North Americans of a certain age have been in search of a key to Nixon's character and personality since he emerged on the Washington scene in 1947. There may be no better one than this, which argues, in short, that the man was one lonely guy and, unlike lonely guys in myth and mirth, didn't mind staying that way. For more than 600 pages, Reeves sketches a man who was, as he puts it, "a strange man of uncomfortable shyness, who functioned best alone with his thoughts and the yellow legal pads he favored, or in set pieces where he literally memorized every word he had to say."

This was, after all, a man who played every piano piece by memory . . . all in the key of G. After holding a state dinner for Prime Minister Pierre Trudeau, he complained about the function, saying, "We have to speed up these dinners. They take forever. So why don't we just leave out the soup course?" He often -- and at the time this was not the phrase of social significance that it would become in our time -- bowled alone.

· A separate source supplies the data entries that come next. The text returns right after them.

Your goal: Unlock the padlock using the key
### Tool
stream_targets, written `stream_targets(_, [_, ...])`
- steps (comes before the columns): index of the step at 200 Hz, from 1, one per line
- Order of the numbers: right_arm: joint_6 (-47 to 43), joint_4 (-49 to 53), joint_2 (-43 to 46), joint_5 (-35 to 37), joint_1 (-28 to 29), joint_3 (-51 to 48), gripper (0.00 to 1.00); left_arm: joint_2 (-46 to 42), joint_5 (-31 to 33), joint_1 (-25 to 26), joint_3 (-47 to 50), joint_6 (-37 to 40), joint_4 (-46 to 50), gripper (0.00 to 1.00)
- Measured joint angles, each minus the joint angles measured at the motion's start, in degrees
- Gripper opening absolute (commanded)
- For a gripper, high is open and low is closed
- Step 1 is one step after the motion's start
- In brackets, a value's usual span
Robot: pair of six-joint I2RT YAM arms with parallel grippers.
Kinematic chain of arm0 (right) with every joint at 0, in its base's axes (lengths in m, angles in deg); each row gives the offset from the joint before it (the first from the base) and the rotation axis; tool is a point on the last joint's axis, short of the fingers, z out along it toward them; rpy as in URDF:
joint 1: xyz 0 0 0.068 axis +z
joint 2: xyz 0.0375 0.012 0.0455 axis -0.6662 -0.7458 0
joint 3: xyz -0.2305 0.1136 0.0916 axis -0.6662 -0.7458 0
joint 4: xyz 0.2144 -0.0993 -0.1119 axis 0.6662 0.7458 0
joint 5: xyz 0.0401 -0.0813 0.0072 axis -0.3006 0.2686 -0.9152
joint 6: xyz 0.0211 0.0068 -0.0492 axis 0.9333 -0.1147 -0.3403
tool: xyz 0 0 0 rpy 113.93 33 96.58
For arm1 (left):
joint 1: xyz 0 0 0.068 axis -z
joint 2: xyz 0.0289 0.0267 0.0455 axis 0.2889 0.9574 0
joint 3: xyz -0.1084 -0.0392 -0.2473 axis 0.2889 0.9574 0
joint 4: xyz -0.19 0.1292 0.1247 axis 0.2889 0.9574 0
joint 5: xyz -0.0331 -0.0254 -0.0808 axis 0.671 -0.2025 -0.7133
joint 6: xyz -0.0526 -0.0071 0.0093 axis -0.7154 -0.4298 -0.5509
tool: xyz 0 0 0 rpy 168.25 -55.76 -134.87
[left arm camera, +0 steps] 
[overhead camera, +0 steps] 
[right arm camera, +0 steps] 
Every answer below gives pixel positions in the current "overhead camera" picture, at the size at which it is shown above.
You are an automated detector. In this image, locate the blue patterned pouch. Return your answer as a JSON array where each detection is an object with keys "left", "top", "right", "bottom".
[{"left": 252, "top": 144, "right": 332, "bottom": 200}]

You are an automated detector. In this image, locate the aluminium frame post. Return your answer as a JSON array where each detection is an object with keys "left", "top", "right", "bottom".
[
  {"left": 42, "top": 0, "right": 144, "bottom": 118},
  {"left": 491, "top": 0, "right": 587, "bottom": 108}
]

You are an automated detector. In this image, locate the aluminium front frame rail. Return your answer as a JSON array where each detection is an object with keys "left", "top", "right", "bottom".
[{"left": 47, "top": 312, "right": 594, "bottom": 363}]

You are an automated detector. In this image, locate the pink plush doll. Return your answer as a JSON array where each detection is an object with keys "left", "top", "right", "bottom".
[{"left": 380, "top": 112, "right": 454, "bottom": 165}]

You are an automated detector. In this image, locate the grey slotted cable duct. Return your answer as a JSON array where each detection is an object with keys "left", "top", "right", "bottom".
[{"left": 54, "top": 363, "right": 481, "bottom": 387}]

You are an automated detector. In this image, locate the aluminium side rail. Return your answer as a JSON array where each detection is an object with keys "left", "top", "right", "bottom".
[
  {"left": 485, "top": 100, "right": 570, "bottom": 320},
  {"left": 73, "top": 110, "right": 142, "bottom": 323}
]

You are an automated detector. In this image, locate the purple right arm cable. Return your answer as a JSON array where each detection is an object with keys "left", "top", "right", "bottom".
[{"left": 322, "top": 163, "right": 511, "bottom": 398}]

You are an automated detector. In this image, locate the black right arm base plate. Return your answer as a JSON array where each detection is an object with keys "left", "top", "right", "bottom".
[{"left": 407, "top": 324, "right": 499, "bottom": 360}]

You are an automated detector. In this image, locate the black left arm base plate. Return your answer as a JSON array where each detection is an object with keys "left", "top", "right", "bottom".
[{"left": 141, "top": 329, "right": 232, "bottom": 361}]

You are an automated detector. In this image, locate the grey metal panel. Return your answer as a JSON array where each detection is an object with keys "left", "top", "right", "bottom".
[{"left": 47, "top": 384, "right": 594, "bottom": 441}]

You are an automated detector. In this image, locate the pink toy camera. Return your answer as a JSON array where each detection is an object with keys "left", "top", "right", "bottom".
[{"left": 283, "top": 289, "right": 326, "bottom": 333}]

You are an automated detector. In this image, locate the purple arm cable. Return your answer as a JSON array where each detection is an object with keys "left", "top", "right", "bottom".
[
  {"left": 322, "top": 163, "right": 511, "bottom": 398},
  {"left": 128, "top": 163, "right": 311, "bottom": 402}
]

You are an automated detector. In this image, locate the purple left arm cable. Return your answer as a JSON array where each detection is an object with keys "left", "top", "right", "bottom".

But this was also a man who kept up appearances. When George Wallace, the redoubtable segregationist and populist, was shot in Maryland, Nixon turned up in his hospital room; the governor noticed that the president was wearing television make-up. Nixon repeatedly urged his lieutenants to portray him as a tower of strength. A Nixon directive to Haldeman: "The basic line here is the character; the lonely man in the White House. Tell Kissinger he's got to get across the lonely and heroic courage of the president."

That is how Nixon desperately wanted to be remembered. At his death there was a striking ambivalence -- disdain for his deceptions, awe at his achievements. But the balance has yet to tip in his favour, and historians and the public memory have yet to dwell on the heroic courage of the president.

They remember the lonely part, though. He was partly right: Richard Nixon was the lonely man in the White House. David M. Shribman is Washington bureau chief for The Boston Globe.